The region’s cultural highlights this weekend include outsider music, North Indian classical, roots, reggae, spoken word, and Christmas carols.
Artist and musician Lonnie Holley recorded his first album in 2012 at age 62 after making home recordings for more than two decades. Holley’s music, like his art, defies classification — haunting vocals, keyboards, and new renditions of songs with every performance. He brings his unique, outsider-y, improvised sound – described as “somewhere between Sun Ra and spoken-word poetry” -- to MASS MoCA in North Adams on Sat at 8pm.
Internationally renowned sitarist and vocalist Veena Chandra returns to Simon’s Rock College in Great Barrington, Mass., with tabla master Devesh Chandra on Sun, Dec 3, at 7pm, in the Kellogg Music Center. The mother-and-son duo will perform a free concert of North Indian classical music.
Tis the season, and holiday concerts abound. Canadian fiddle virtuosos Natalie MacMaster and Donnell Leahy will perform “A Celtic Family Christmas” at the Mahaiwe in Great Barrington, Mass., on Sun at 7pm. Accompanied by an array of talented musicians and their entire family, the married duo will guide audiences through a true Cape Breton Christmas celebration.
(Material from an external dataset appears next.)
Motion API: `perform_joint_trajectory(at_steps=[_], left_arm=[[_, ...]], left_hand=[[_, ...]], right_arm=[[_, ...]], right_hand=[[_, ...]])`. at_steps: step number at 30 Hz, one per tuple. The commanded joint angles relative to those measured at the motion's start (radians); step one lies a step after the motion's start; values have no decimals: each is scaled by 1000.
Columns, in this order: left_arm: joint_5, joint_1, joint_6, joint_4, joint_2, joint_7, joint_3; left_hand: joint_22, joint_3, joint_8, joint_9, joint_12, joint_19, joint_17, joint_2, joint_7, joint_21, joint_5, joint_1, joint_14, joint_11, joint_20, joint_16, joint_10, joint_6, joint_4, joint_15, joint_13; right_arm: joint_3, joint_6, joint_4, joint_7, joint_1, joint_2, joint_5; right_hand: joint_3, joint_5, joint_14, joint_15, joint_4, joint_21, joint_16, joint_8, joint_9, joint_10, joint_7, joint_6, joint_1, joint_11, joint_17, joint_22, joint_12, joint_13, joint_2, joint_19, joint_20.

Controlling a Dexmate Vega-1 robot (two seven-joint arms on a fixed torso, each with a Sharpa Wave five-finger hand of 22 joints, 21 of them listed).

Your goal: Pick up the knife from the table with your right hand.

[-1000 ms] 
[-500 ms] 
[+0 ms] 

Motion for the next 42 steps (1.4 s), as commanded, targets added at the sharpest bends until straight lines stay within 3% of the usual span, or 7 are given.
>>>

The Cantilena Chamber Choir will perform the “World’s Greatest Christmas Carols” at Trinity Church in Lenox, Mass., Sun at 3pm. The concert will include traditional carols and some new settings of old favorites, including Ralph Vaughan Williams’s “Fantasia on Christmas Carols,” a medley of Christmas spirituals arranged by Chanticleer, and carol settings by John Rutter, Eric Barnum, and Paul Halley. The concert will end with the premiere of the “Lenox Suite for piano, violin, and choir,” by Moshe Knoll, as a tribute to Lenox’s 250th Anniversary. Allyn Burrows, artistic director of Shakespeare & Company, will narrate the event.
Two of “The Fridge Plays” – Daniel Talbott’s “Nick and Zoe,” and Steve McMahon’s “sad indie love song,” come to Bridge Street Theatre, in Catskill, N.Y., tonight and Sat at 7:30pm. Originally presented on a double-bill as part of Arctic Group’s recent Fridge Fest in Manhattan (which featured ten new plays with nothing in common but a refrigerator), this harrowing, intense, sexy, raw, fierce evening of adults-only theater comes to Catskill with its original cast of brilliant young New York actors intact.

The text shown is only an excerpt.